- Exercise: All lines holding the word "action" in the listing below need to be copied.

- Information provided:
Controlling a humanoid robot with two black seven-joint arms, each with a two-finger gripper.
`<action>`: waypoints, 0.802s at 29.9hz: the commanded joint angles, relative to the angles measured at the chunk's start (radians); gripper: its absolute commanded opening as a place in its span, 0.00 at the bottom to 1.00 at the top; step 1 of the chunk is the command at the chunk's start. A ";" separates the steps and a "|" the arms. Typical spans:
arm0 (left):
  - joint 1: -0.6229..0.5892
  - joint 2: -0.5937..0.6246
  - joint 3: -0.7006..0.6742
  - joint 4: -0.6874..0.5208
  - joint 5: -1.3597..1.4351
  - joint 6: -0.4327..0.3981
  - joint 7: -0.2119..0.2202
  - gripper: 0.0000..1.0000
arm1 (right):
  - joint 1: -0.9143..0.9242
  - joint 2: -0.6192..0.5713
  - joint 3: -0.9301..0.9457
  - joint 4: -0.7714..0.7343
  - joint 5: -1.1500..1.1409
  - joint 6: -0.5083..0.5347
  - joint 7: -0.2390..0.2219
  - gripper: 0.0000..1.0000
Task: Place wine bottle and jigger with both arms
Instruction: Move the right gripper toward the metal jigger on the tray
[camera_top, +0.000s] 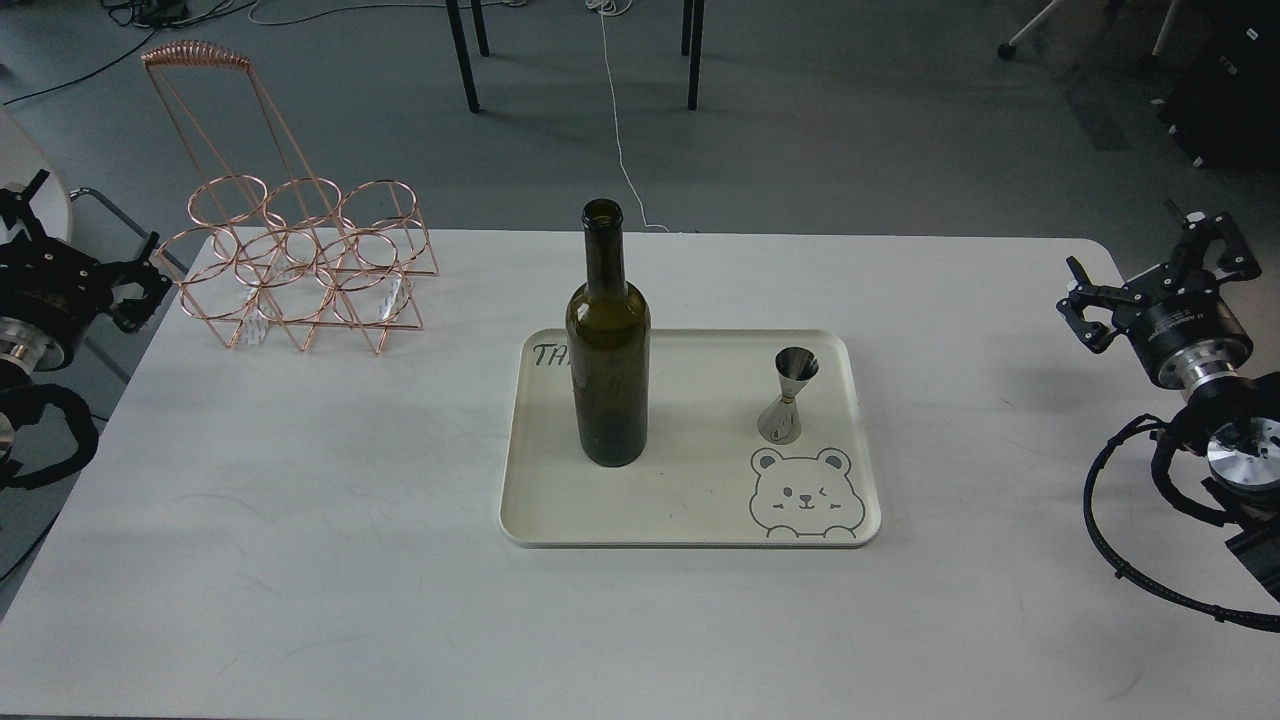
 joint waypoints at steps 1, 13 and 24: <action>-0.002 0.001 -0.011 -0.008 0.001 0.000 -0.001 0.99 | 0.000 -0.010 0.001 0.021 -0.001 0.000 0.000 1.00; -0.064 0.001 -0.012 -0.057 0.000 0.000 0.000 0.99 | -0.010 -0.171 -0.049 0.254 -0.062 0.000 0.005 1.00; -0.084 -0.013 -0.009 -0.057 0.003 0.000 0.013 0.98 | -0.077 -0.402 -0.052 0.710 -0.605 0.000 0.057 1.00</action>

- Response area:
`<action>`: waypoints, 0.802s at 29.9hz: the commanded joint angles, relative to the angles measured at the chunk's start (radians); gripper: its absolute commanded opening as a place in its span, 0.00 at the bottom to 1.00 at the top; step 1 of the chunk is the command at the chunk's start. A ";" separates the steps and a "|" the arms. Typical spans:
 joint waypoints at steps 1, 13 and 24: <action>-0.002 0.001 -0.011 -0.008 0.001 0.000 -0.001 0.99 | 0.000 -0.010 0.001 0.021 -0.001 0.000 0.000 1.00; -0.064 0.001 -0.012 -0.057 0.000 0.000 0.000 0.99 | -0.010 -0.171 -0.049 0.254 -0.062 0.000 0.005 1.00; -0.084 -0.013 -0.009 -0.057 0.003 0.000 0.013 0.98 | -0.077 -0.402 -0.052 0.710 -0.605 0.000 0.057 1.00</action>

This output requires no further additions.